El episodio de estreno sólo tuvo un corte a comerciales.
Para no perder la costumbre, la segunda parte vuelve con escenas 'de pueblo'.
Con conflictos por dinero, discusiones domésticas, mezquindades...
Los ricos están fuera de foco.
Haciendo una 'gran concesión', ilustrando la vida en la favela, un personaje toca el hit de Leandro & Leonardo Pensa em mim, probando que hasta la música es clasista en ese Brasil de asimetrías.
Fruto del mismo cálculo, de esa necesidad de 'emocionar', nace la escena en que la recogida agradece a la madre con un caldo de lágrimas y palabras exaltadas.
Como diría el poeta: «es de bien nacido ser agradecido».
Señal de los tiempos. Devota y todo, Raquel nunca se encomendó a la Virgen, que no aparecía en escena. Ni en los hogares más humildes.
La única Virgen que se veía en las novelas de la Globo era una efigie muy brasileña de la Inmaculada Concepción. Los más fieles, seguro la recordarán...
En los finales, cuando ya no queda corazón y el lagrimal perdió hasta la última gota, nuevos gritos, nueva irritación de una cámara en mano y un ambiente sombrío.
Esta novela no vino para quitar el estrés de la vida cotidiana. ¡Vino a estresarnos por partida triple!
Magno (Juliano Cazaré) se mete en camisa de once varas y deja el desenlace para el próximo capítulo, cuando la madre le demostrará de que en sus venas no corre agua.
En resumen: queriendo limpiar la imagen, promover un talento, proyectar el género hacia otra era... en su estreno, Amor de mãe resulta demasiado densa, abrumadora e incluso demagógica.

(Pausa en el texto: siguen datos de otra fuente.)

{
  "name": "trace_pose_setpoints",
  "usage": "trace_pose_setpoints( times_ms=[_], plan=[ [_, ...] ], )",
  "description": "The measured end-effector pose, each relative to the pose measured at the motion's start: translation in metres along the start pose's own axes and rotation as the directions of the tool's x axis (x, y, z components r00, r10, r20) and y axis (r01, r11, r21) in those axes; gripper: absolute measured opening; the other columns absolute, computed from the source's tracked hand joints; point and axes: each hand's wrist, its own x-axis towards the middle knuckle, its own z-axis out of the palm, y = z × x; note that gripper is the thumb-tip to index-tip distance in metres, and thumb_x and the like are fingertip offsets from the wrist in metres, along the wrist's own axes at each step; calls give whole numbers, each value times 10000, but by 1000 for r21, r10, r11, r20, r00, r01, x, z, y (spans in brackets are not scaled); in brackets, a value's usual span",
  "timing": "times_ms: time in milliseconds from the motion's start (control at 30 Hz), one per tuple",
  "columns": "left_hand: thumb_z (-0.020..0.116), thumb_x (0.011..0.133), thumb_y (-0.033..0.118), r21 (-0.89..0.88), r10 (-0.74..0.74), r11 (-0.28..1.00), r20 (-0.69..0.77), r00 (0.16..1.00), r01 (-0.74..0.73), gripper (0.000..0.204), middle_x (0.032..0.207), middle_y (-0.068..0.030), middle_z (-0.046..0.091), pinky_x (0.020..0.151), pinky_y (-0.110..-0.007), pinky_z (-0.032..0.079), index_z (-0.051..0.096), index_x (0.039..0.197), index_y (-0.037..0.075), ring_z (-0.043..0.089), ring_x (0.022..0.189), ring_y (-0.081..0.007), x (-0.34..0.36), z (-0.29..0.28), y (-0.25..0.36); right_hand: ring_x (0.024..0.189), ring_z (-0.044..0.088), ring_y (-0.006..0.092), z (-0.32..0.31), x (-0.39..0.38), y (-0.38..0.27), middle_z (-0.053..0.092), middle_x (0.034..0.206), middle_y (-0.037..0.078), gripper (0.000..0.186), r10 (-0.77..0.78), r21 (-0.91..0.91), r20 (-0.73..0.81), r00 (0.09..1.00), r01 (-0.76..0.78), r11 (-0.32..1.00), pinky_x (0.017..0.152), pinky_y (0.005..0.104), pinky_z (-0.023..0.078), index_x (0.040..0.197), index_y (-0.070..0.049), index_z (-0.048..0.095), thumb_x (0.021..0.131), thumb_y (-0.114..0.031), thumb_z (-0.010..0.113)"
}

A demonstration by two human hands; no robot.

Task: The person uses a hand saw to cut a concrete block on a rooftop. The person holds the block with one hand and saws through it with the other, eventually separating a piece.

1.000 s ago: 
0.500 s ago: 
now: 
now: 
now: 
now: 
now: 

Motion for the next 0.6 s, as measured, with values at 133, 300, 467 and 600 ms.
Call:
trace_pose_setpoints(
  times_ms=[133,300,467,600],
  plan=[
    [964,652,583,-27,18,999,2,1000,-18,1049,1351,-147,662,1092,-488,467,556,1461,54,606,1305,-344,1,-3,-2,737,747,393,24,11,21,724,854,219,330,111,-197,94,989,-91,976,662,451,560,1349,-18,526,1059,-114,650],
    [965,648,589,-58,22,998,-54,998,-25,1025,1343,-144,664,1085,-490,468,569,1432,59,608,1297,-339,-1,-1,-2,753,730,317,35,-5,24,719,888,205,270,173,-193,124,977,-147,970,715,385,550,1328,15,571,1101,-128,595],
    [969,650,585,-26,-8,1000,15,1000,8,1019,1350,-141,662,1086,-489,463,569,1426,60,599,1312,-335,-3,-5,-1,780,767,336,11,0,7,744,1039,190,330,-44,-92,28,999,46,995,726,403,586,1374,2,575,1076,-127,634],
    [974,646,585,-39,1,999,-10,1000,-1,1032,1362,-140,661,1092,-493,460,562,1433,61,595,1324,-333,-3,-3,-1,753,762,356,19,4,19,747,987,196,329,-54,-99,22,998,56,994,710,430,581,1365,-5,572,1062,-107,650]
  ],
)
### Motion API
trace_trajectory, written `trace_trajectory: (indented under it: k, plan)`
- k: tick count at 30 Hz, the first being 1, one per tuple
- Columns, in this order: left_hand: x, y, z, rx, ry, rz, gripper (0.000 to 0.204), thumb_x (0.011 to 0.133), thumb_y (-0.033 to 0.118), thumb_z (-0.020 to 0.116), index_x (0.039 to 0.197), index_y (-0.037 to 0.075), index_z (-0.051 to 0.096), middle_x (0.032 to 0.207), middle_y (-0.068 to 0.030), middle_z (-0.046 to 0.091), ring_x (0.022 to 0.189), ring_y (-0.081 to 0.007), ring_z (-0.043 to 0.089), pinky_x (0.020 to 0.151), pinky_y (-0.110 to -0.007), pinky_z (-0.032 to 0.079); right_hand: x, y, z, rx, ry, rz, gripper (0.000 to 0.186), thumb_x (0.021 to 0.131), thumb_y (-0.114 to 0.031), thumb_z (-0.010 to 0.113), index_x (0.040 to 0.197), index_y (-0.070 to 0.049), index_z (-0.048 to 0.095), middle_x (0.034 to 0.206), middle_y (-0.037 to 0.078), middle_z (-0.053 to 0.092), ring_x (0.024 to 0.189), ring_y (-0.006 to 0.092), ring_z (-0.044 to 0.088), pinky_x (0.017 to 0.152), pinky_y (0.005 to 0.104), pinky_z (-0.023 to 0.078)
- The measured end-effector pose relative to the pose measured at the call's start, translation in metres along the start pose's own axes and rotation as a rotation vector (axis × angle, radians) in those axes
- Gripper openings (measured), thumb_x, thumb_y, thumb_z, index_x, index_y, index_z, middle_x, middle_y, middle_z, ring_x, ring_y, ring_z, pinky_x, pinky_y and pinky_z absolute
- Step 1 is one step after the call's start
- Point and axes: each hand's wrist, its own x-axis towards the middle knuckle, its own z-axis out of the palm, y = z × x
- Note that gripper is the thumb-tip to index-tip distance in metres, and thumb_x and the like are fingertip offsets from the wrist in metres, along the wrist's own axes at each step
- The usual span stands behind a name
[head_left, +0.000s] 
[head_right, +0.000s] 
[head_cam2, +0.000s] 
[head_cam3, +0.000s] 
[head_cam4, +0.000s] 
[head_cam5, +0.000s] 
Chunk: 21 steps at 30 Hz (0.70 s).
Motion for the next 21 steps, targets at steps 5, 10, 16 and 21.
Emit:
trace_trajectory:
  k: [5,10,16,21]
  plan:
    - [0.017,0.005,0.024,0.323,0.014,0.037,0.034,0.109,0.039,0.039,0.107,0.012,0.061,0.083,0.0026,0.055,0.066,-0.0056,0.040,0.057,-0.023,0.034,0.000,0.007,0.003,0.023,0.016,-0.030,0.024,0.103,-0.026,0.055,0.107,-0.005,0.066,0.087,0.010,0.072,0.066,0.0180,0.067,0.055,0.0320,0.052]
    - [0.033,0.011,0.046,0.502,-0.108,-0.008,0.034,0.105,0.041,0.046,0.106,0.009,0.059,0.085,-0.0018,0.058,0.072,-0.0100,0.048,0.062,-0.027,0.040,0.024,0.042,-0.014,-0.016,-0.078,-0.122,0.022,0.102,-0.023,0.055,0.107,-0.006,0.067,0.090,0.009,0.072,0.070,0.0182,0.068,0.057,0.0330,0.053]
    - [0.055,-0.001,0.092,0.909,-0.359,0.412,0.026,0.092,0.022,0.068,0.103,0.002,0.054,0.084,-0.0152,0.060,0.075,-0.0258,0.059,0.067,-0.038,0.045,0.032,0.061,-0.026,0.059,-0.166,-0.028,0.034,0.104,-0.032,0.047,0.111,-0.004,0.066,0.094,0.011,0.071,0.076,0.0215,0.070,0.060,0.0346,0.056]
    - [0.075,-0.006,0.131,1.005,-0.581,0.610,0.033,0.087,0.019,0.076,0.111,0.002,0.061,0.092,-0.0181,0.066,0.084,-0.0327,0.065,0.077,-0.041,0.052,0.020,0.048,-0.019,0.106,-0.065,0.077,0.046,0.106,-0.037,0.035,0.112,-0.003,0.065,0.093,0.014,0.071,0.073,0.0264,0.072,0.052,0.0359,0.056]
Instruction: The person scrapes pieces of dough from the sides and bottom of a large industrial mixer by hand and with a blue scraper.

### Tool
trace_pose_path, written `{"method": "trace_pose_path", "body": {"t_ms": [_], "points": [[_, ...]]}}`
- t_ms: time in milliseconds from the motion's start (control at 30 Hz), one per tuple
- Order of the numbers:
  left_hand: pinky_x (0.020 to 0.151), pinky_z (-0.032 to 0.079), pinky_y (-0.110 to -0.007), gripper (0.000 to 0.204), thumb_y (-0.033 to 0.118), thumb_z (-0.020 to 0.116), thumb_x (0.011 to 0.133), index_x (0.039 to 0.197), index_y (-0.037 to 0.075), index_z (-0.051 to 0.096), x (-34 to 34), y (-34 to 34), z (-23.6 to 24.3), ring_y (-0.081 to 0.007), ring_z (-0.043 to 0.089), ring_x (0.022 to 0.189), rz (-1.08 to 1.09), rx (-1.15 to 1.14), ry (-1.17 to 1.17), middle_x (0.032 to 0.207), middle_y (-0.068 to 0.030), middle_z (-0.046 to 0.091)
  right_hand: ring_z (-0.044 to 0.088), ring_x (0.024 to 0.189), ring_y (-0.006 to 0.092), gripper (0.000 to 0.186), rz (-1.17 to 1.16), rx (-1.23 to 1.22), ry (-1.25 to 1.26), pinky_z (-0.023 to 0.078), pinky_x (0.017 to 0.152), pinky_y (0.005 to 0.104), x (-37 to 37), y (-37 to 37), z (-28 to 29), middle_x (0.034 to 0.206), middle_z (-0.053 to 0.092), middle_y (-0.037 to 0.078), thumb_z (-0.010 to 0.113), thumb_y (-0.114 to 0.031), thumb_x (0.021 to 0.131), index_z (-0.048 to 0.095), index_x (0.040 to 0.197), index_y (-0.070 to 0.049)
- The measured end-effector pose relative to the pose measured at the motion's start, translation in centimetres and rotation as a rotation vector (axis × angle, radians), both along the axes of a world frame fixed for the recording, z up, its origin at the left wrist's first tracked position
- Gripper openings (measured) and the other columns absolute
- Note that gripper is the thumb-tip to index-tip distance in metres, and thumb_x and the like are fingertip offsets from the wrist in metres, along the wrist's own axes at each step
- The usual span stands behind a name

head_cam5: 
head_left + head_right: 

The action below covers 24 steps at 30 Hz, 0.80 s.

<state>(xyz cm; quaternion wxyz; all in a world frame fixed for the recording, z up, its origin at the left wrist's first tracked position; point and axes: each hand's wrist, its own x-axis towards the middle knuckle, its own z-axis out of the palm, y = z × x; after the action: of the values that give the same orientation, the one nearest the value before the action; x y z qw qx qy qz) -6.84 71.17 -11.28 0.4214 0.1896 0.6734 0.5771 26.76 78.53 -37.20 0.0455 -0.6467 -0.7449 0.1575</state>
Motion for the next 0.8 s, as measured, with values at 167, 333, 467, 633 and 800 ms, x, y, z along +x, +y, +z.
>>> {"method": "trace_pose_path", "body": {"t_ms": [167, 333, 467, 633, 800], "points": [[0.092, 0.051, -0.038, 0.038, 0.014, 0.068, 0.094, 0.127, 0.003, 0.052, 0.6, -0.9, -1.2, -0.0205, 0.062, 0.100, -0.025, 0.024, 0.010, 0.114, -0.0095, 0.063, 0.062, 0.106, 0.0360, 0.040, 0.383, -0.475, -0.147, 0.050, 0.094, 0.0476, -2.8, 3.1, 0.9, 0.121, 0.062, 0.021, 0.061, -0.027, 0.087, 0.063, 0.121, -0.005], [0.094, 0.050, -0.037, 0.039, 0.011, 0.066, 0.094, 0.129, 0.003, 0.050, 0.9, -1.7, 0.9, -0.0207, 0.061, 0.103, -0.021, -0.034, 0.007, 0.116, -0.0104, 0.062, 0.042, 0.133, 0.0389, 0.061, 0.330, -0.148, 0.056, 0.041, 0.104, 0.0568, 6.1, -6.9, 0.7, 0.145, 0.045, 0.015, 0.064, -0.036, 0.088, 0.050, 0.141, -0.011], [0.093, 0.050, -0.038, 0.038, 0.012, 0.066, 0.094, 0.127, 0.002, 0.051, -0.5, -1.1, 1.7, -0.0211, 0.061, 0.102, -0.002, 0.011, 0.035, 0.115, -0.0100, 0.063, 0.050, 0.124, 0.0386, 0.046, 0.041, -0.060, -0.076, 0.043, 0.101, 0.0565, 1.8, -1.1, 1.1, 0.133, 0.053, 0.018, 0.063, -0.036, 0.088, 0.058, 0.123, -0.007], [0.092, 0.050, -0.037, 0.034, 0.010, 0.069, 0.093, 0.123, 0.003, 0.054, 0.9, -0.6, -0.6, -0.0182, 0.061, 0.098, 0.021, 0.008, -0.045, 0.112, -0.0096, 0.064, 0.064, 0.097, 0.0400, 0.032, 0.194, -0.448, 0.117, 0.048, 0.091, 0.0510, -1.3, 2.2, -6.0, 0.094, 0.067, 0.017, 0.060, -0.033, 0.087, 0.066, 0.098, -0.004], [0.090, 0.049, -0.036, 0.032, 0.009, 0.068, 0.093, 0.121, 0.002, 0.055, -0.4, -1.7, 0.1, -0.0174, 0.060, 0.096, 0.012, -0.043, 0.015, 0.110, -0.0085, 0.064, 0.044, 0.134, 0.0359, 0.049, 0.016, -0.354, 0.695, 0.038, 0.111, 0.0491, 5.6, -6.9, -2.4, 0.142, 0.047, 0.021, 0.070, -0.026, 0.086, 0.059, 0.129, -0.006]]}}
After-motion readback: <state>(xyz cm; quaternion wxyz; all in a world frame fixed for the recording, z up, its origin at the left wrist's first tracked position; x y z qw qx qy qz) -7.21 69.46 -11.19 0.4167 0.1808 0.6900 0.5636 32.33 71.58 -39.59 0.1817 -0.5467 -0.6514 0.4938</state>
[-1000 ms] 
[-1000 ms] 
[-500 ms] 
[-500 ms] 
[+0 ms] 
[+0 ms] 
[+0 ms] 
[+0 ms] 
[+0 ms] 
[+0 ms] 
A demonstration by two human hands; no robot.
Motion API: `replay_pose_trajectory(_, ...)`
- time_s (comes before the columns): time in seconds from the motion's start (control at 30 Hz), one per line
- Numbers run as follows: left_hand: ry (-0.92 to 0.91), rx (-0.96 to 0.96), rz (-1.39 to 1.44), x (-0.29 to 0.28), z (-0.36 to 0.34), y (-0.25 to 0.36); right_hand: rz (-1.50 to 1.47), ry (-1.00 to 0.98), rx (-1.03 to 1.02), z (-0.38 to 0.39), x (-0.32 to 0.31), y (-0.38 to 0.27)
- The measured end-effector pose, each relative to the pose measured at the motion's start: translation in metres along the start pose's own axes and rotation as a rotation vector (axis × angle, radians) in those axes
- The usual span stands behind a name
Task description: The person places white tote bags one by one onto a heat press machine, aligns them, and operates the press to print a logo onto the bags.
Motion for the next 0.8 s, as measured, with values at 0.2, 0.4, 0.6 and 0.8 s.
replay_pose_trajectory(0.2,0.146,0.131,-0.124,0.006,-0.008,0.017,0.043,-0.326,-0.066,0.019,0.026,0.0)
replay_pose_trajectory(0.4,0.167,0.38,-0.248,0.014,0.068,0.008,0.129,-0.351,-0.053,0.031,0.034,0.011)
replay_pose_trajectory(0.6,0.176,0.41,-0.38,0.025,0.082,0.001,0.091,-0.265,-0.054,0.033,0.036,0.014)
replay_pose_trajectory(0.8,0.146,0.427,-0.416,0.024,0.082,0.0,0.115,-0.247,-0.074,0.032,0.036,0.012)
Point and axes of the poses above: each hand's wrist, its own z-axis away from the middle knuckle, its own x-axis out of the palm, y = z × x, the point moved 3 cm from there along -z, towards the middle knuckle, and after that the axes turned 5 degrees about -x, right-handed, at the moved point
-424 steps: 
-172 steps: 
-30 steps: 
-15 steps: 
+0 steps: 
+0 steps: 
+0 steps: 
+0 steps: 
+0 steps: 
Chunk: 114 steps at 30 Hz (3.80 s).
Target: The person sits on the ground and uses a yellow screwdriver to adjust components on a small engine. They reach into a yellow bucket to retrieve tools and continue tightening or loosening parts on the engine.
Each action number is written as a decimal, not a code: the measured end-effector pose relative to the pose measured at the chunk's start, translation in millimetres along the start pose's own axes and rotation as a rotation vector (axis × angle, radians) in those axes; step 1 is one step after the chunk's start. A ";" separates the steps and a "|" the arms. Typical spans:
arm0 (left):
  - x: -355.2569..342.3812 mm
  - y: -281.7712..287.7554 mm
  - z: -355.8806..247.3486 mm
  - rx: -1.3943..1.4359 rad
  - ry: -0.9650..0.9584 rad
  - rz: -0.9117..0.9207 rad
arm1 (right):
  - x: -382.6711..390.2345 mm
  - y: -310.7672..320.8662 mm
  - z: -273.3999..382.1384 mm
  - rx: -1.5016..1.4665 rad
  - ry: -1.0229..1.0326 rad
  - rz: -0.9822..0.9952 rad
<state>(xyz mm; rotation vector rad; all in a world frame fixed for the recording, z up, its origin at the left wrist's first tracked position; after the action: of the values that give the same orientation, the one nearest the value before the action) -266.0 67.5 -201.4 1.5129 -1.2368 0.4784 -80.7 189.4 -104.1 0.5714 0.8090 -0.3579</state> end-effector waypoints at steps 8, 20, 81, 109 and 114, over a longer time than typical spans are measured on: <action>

La falta de un villano, al menos en esta etapa, le impone un bombardeo de emociones que difícilmente se pueda mantener con esa intensidad y frecuencia durante muchos episodios.
Exprimir la lágrima a toda costa tiene su costo. Muy alto, a veces.
Vamos a ver cómo le fue en los ratings. Las redes fueron benévolas. Mas vale recordar que todo en la vida tiene su público y su claque (inclusive).
La palabra final la dirá mañana el Ibope y el resto de los meses, la gran audiencia...
Detalle curioso, por primera vez en la historia de las bandas sonoras habrá más de una canción de un mismo intérprete, según consta en el sitio oficial de la novela.
* Exceptuando Viejo río, una joyita audiovisual, cuyos perfiles estéticos e ideológicos se aproximan mucho a esta, pero sin decantarse por el lenguaje del seriado.